- **PROBLEM REQUIREMENTS**
Every single entry must be restated word for word.

=-=-=

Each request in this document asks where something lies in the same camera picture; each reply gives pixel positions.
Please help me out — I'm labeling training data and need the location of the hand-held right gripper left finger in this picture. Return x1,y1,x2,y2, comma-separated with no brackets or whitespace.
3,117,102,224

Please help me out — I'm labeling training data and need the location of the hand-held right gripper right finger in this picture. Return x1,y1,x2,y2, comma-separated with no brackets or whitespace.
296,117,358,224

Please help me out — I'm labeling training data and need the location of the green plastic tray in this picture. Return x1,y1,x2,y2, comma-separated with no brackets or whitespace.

=-=-=

- **EXERCISE ANSWER**
Each request in this document asks where something lies in the same camera picture; each reply gives pixel positions.
Please help me out — I'm labeling training data and need the location of the hand-held right gripper left finger in this picture. Return x1,y1,x2,y2, comma-separated with no brackets or whitespace.
3,117,102,224

Please help me out — I'm labeling training data and need the location of the hand-held right gripper right finger in this picture. Return x1,y1,x2,y2, comma-separated with no brackets or whitespace.
296,117,358,224

Please help me out — I'm labeling training data and need the location of the green plastic tray in this picture. Return x1,y1,x2,y2, comma-separated with no brackets or whitespace.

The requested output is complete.